Recurent Neural Network
M.Sc course, University of Debrecen, Department of Data Science and Visualization, 2025
Colab
What is an RNN, specifically an LSTM?
- RNNs are a type of neural network designed to handle sequential data, like text or time series. They have a “memory” that allows them to retain information from previous steps in the sequence, which is crucial for understanding context.
- LSTMs (Long Short-Term Memory) are a special kind of RNN that address the “vanishing gradient” problem, which hindered the ability of traditional RNNs to learn long-range dependencies in sequences. LSTMs have a more complex internal structure with “gates” that control the flow of information, allowing them to better capture and retain important information over longer sequences.

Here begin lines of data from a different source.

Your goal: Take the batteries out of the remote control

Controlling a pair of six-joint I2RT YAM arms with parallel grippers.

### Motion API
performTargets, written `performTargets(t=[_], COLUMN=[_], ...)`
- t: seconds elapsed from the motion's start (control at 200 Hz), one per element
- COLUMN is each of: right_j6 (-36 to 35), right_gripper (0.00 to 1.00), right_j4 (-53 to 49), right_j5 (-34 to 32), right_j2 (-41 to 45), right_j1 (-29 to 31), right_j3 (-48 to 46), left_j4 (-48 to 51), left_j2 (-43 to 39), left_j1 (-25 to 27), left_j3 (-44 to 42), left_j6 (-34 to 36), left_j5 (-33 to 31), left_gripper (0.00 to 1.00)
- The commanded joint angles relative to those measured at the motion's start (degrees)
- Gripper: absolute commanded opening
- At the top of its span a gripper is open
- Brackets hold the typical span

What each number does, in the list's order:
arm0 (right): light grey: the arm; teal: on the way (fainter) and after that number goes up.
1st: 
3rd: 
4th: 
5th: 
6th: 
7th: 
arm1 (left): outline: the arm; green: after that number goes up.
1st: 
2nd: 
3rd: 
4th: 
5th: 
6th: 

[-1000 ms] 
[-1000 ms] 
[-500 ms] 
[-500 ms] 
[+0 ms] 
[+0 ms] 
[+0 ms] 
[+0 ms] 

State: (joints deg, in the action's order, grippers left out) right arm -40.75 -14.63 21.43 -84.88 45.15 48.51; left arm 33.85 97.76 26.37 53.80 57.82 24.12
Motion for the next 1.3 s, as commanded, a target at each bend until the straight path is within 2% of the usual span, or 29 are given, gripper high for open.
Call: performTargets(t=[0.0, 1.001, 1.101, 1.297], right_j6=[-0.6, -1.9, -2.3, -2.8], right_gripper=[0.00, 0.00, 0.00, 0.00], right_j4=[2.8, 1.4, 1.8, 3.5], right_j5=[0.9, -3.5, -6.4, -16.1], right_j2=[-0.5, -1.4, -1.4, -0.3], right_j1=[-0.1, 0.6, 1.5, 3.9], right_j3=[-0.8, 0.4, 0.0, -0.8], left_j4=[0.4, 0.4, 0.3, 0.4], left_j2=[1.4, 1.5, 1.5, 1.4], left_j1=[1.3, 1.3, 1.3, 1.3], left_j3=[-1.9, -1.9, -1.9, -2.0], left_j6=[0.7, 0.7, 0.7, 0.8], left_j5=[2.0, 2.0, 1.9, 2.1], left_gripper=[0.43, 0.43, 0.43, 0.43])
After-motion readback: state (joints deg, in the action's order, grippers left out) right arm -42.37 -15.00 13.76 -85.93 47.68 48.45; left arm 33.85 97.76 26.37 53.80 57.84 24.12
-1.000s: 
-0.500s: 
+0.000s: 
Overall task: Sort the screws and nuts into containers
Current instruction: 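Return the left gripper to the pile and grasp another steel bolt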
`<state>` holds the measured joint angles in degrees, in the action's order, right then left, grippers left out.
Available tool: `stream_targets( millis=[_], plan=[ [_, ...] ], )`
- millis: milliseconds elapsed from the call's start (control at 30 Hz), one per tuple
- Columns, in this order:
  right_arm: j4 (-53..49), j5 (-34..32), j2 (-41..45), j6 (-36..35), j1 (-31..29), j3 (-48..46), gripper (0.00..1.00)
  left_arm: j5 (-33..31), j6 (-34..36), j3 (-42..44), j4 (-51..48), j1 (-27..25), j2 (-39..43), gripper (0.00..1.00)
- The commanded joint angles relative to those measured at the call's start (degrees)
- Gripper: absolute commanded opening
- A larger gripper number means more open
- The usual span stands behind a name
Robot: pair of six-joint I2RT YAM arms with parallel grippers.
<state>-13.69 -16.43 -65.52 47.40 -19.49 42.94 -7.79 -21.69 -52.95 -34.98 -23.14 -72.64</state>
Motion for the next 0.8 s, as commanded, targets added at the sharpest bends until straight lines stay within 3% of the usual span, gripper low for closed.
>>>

Why are LSTMs important in NLP?
- ** Contextual Understanding:** LSTMs excel at capturing the relationships between words in a sentence or document, enabling them to understand the context of words and phrases. This is essential for tasks like sentiment analysis, machine translation, and text generation.
- ** Handling Long Sequences:** Their ability to learn long-range dependencies makes them well-suited for processing lengthy text documents, where the meaning of a word might depend on information presented much earlier in the text.
- ** Sequence-to-Sequence Tasks:** LSTMs can be used to map one sequence to another, which is fundamental for tasks like machine translation (translating a sentence from one language to another) or text summarization (condensing a longer text into a shorter summary).
In simpler terms: Think of an LSTM as a powerful reader that can remember the important parts of a story as it reads, allowing it to understand the overall plot and meaning better than a simple reader who only focuses on the current sentence. This “memory” and contextual understanding make LSTMs a valuable tool for NLP tasks where grasping the meaning of text is crucial.
In the notebook:
1. Load Data
- Imports the pandas library for data manipulation.
- Defines a dictionary splits to hold the paths to the training, testing, and unsupervised data files in Parquet format.
- Loads the IMDB movie review dataset using pd.read_parquet from Hugging Face Datasets. It loads the training and testing data into separate Pandas DataFrames (df_imdb_train, df_imdb_test).
- Prints information about the training and testing DataFrames using df.info().
- Splits the testing data into validation and testing sets using train_test_split from sklearn.model_selection with a 20% test size and a random state of 42 for reproducibility.
- Prints the sizes of the validation and testing sets.
2. Tokenization (Create Dictionary)
- Imports necessary libraries from tokenizers for tokenization: Tokenizer, WordPiece, WordPieceTrainer, and Whitespace.
- Creates a Tokenizer object using the WordPiece model and sets the unknown token to [UNK].
- Initializes a WordPieceTrainer to train the tokenizer with a vocabulary size of 5000, a minimum frequency of 2, and special tokens.
- Defines a data_generator function to iterate over the text data for training the tokenizer.
- Trains the tokenizer using the training data (df_imdb_train[‘text’]) and the trainer.
- Saves the trained tokenizer to a file named “tokenizer-wp-imdb.json”.
- Encodes a sample text using the tokenizer and prints the resulting tokens and their IDs.
- Calculates the number of tokens for each text in the training, testing, and validation sets using the tokenizer and stores it in a new column named “count_of_tokens”.
- Displays descriptive statistics of the training DataFrame using df.describe().
- Creates a histogram of the “count_of_tokens” column in the training DataFrame.
- Filters the training, testing, and validation DataFrames to keep only texts with 512 tokens or fewer.
- Prints the lengths of the filtered DataFrames.
3. Prepare to Train
- Enables padding and truncation for the tokenizer, ensuring all sequences have a length of 512.
- Defines a function encode_text to encode a batch of texts using the tokenizer.
- Creates a custom TextDataset class to handle the text data and labels.
- Creates DataLoader instances for the training, validation, and testing sets to handle batching and shuffling of data.
4. Define and Train Model
- Defines a TextClassifier model using PyTorch, consisting of an embedding layer, an LSTM layer, a fully connected layer, and dropout for regularization.
- Initializes the model, loss function (CrossEntropyLoss), and optimizer (Adam).
- Moves the model to the appropriate device (CUDA if available, otherwise CPU).
- Defines a function calculate_accuracy to evaluate the model’s accuracy on a given dataset.
- Trains the model for 5 epochs, iterating over the training data in batches and updating the model’s parameters using the optimizer.
- Calculates and prints the training loss and validation accuracy after each epoch.
5. Evaluate Model
- Selects 10 random samples from the test set for evaluation.
- Performs inference on the selected samples using the trained model and stores the predicted labels.
- Prints the tokens, true labels, and predicted labels for each sample.
- Calculates and prints the test accuracy of the model on the entire test set.